■ What is expected
Go over the lines below, and when one contains the word "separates", copy it.

(Supplied records)

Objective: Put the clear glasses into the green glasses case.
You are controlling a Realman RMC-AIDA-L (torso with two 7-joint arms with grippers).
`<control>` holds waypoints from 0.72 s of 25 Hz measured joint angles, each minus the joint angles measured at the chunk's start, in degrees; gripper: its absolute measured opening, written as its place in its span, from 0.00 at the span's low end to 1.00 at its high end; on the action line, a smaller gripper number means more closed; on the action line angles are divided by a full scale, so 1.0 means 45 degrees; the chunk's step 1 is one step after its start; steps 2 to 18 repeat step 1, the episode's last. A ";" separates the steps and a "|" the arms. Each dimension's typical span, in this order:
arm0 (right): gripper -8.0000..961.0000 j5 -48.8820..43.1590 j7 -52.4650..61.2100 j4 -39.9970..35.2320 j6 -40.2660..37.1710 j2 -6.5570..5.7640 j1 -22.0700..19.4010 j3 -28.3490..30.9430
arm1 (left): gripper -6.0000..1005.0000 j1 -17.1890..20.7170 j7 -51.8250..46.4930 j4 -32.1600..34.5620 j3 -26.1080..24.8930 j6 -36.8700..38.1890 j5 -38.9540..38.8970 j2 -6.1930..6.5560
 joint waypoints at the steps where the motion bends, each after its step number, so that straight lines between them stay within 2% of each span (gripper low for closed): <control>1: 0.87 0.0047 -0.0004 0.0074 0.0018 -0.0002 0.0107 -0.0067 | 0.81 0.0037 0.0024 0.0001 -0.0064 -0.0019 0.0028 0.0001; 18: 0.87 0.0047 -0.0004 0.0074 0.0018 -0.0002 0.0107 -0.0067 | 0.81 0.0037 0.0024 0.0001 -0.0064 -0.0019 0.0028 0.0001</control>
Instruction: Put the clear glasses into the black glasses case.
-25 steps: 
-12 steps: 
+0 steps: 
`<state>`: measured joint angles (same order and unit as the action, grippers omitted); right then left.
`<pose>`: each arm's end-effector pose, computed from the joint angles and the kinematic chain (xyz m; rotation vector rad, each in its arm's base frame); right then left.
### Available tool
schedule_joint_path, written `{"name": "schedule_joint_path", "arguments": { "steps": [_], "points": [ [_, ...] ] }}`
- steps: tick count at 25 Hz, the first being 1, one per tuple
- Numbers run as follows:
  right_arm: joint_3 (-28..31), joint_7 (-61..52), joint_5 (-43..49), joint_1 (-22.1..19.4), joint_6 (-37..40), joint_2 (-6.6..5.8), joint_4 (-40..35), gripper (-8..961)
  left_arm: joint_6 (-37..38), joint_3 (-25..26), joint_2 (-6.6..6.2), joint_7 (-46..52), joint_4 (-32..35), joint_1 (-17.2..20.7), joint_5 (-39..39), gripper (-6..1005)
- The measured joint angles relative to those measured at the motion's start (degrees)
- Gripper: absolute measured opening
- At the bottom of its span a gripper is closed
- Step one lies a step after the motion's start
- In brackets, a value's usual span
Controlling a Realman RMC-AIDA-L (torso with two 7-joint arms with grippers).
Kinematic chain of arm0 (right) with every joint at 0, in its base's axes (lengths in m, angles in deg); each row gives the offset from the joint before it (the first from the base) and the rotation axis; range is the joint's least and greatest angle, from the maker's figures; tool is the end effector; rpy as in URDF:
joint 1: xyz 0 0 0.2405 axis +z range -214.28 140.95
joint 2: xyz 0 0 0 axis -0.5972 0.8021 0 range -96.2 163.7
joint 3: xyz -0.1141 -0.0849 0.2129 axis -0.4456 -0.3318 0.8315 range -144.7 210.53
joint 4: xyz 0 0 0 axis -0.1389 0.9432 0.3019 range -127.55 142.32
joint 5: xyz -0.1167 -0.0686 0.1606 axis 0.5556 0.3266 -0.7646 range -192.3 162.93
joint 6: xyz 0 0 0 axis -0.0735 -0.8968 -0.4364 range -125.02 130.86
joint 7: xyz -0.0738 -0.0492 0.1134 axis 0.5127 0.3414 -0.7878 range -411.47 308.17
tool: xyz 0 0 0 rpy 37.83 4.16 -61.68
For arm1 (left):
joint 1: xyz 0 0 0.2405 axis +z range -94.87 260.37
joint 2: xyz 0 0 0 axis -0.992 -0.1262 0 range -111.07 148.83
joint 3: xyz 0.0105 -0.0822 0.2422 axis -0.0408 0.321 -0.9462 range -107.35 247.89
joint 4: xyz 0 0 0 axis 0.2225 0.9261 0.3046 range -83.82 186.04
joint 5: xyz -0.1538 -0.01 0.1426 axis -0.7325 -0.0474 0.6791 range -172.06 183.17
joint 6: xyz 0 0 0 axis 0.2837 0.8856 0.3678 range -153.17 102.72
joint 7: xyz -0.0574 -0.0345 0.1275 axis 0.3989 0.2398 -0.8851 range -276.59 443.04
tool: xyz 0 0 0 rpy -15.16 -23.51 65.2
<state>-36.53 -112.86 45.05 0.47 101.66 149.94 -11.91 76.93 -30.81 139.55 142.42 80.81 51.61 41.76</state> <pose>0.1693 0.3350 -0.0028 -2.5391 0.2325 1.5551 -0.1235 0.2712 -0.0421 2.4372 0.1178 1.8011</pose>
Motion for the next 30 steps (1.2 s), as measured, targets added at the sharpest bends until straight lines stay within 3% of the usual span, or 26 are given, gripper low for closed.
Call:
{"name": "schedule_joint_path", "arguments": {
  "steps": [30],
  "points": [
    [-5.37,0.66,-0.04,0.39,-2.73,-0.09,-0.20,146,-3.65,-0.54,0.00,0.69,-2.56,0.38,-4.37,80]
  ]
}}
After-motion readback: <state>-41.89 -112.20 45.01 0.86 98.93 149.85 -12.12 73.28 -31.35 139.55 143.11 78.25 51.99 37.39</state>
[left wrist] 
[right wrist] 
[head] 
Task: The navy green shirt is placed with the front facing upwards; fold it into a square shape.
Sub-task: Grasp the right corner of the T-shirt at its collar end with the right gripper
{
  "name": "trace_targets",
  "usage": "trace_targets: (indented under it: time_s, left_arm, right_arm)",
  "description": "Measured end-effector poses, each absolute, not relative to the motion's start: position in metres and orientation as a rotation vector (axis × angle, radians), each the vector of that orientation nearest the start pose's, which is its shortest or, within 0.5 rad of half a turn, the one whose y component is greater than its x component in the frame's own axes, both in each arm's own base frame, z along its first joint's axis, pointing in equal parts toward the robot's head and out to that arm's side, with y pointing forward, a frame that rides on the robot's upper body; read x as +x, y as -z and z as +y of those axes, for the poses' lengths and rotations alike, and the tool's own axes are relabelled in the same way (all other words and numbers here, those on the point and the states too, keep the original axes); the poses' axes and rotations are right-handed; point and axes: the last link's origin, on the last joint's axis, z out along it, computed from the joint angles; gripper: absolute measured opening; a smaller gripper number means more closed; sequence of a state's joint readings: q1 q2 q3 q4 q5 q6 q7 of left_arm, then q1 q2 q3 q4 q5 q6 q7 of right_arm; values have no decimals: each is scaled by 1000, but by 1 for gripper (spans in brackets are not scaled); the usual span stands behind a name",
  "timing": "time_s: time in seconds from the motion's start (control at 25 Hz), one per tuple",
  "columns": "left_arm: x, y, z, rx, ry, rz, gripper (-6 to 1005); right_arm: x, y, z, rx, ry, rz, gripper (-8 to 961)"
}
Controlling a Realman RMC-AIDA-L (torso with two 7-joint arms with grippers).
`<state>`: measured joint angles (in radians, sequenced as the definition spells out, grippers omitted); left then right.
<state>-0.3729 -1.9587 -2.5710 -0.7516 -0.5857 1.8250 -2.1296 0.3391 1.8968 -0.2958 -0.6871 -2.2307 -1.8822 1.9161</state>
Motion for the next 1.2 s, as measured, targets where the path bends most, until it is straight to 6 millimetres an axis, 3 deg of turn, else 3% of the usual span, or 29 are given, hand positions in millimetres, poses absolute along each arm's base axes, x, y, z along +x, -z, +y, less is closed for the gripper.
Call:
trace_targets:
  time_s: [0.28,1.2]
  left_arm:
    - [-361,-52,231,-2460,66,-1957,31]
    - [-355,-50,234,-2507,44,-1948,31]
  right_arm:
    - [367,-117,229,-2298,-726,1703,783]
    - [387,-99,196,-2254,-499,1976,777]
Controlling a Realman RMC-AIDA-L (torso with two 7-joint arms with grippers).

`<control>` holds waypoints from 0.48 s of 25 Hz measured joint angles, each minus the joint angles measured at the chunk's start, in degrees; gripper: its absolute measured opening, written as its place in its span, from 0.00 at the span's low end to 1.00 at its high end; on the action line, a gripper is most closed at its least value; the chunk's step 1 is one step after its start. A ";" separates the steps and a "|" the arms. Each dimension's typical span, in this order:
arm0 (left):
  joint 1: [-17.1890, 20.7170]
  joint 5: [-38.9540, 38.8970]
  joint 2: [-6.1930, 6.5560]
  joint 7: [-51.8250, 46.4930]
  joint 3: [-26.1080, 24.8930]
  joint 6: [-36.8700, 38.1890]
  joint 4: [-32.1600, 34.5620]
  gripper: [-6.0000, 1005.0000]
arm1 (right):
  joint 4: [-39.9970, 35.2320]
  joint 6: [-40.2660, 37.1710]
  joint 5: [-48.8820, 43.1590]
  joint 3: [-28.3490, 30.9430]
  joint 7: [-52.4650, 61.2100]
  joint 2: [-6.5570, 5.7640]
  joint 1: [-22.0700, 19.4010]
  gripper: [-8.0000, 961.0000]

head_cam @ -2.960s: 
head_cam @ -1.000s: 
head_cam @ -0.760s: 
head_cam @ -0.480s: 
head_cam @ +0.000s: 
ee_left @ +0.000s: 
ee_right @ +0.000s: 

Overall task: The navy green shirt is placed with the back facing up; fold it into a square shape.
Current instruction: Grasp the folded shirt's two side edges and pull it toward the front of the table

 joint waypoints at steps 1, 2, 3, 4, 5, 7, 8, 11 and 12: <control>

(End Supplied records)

■ Response to the exercise
`<control>` holds waypoints from 0.72 s of 25 Hz measured joint angles, each minus the joint angles measured at the chunk's start, in degrees; gripper: its absolute measured opening, written as its place in its span, from 0.00 at the span's low end to 1.00 at its high end; on the action line, a smaller gripper number means more closed; on the action line angles are divided by a full scale, so 1.0 means 45 degrees; the chunk's step 1 is one step after its start; steps 2 to 18 repeat step 1, the episode's last. A ";" separates the steps and a "|" the arms. Each dimension's typical span, in this order:
`<control>` holds waypoints from 0.48 s of 25 Hz measured joint angles, each minus the joint angles measured at the chunk's start, in degrees; gripper: its absolute measured opening, written as its place in its span, from 0.00 at the span's low end to 1.00 at its high end; on the action line, a gripper is most closed at its least value; the chunk's step 1 is one step after its start. A ";" separates the steps and a "|" the arms. Each dimension's typical span, in this order:

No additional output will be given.